[Records supplied]

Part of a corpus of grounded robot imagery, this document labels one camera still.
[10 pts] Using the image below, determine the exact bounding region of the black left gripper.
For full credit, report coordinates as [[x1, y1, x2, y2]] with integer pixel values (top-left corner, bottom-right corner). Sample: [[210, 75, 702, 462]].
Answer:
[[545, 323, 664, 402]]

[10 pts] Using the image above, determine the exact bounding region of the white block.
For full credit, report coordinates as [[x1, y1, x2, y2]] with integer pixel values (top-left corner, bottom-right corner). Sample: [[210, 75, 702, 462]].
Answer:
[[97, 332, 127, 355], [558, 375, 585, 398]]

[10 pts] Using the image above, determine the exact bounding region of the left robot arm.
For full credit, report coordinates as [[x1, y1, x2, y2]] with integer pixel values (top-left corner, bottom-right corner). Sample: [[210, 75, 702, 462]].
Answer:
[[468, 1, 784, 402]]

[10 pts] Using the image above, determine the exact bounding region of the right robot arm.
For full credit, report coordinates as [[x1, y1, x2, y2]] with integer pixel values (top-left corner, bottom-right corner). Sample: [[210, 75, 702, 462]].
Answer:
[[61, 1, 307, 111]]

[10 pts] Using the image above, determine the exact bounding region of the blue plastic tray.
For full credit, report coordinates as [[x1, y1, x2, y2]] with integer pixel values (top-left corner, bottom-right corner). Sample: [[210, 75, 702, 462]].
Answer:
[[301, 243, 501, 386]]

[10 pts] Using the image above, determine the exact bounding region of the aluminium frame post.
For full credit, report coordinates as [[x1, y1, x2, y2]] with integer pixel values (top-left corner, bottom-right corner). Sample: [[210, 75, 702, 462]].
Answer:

[/Records supplied]

**Task goal:**
Take the entries above and return only the lines from the one with "right robot arm." to the one with "aluminium frame post.", both included, unchanged.

**Completed task:**
[10 pts] Using the image above, determine the exact bounding region of the right robot arm.
For full credit, report coordinates as [[x1, y1, x2, y2]] with integer pixel values (top-left corner, bottom-right corner). Sample: [[210, 75, 702, 462]].
Answer:
[[61, 1, 307, 111]]

[10 pts] Using the image above, determine the exact bounding region of the blue plastic tray.
For full credit, report coordinates as [[x1, y1, x2, y2]] with integer pixel values (top-left corner, bottom-right corner). Sample: [[210, 75, 702, 462]].
Answer:
[[301, 243, 501, 386]]

[10 pts] Using the image above, determine the exact bounding region of the aluminium frame post.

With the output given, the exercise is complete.